§ **Given data**
________________

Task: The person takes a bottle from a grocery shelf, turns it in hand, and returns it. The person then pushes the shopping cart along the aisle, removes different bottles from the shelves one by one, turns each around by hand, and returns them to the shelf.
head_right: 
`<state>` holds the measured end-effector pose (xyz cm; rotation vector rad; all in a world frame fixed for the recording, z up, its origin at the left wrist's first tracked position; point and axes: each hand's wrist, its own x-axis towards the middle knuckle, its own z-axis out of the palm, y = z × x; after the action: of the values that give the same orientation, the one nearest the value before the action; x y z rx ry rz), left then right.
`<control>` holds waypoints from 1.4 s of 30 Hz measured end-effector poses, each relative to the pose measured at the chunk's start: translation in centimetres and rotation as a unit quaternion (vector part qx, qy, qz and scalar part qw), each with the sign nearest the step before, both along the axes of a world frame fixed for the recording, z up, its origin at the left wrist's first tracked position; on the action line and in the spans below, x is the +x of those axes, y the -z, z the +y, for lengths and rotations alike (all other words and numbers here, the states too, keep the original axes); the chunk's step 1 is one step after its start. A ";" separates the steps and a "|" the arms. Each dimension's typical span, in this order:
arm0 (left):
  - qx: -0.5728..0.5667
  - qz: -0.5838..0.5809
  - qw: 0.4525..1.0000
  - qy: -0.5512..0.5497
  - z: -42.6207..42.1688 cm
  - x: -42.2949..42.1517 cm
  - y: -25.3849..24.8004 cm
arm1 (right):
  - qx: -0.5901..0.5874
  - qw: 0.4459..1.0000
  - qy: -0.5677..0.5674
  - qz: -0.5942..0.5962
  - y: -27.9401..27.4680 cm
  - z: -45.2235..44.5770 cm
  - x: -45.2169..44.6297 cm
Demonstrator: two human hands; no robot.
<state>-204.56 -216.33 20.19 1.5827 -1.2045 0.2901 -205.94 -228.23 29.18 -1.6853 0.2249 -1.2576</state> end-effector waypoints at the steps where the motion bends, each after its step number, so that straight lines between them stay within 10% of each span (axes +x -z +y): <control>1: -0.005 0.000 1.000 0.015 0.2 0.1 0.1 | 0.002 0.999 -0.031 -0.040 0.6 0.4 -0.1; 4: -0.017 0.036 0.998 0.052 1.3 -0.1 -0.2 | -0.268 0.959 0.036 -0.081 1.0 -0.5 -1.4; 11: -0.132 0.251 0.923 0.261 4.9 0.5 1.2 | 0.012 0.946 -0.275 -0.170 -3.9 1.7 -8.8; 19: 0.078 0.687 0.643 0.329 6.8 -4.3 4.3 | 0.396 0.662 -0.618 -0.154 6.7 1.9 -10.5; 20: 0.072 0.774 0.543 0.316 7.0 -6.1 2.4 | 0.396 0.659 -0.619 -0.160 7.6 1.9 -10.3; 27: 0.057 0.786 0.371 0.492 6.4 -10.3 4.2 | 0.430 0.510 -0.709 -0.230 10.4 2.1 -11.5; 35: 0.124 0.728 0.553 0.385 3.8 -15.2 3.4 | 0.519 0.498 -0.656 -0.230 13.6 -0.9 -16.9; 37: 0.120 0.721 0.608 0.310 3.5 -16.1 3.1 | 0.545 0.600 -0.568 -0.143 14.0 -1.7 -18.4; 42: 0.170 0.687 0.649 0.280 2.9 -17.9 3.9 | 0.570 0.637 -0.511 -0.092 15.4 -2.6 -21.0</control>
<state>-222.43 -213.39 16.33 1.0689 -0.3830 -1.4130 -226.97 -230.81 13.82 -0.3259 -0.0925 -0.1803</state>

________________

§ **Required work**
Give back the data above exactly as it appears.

§ **The answer**
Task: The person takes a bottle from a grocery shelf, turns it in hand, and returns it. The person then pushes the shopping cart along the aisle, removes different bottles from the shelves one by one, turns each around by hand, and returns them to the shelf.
head_right: 
`<state>` holds the measured end-effector pose (xyz cm; rotation vector rad; all in a world frame fixed for the recording, z up, its origin at the left wrist's first tracked position; point and axes: each hand's wrist, its own x-axis towards the middle knuckle, its own z-axis out of the palm, y = z × x; after the action: of the values that give the same orientation, the one nearest the value before the action; x y z rx ry rz), left then right.
`<control>` holds waypoints from 1.4 s of 30 Hz measured end-effector poses, each relative to the pose measured at the chunk's start: translation in centimetres and rotation as a unit quaternion (vector part qx, qy, qz and scalar part qw), each with the sign nearest the step before, both along the axes of a world frame fixed for the recording, z up, its origin at the left wrist's first tracked position; on the action line and in the spans below, x is the +x of those axes, y the -z, z the +y, for lengths and rotations alike (all other words and numbers here, the states too, keep the original axes); the chunk's step 1 is one step after its start. A ";" separates the steps and a "|" the arms. Each dimension's typical span, in this order:
arm0 (left):
  - qx: -0.5728..0.5667
  - qz: -0.5838..0.5809
  - qw: 0.4525..1.0000
  - qy: -0.5512..0.5497
  - z: -42.6207..42.1688 cm
  - x: -42.2949..42.1517 cm
  - y: -25.3849..24.8004 cm
arm1 (right):
  - qx: -0.5901..0.5874
  - qw: 0.4459..1.0000
  - qy: -0.5677..0.5674
  - qz: -0.5942..0.5962
  - y: -27.9401..27.4680 cm
  - z: -45.2235..44.5770 cm
  - x: -45.2169..44.6297 cm
Demonstrator: two human hands; no robot.
<state>-204.56 -216.33 20.19 1.5827 -1.2045 0.2901 -205.94 -228.23 29.18 -1.6853 0.2249 -1.2576</state> end-effector waypoints at the steps where the motion bends, each after its step number, so that straight lines between them stay within 10% of each span (axes +x -z +y): <control>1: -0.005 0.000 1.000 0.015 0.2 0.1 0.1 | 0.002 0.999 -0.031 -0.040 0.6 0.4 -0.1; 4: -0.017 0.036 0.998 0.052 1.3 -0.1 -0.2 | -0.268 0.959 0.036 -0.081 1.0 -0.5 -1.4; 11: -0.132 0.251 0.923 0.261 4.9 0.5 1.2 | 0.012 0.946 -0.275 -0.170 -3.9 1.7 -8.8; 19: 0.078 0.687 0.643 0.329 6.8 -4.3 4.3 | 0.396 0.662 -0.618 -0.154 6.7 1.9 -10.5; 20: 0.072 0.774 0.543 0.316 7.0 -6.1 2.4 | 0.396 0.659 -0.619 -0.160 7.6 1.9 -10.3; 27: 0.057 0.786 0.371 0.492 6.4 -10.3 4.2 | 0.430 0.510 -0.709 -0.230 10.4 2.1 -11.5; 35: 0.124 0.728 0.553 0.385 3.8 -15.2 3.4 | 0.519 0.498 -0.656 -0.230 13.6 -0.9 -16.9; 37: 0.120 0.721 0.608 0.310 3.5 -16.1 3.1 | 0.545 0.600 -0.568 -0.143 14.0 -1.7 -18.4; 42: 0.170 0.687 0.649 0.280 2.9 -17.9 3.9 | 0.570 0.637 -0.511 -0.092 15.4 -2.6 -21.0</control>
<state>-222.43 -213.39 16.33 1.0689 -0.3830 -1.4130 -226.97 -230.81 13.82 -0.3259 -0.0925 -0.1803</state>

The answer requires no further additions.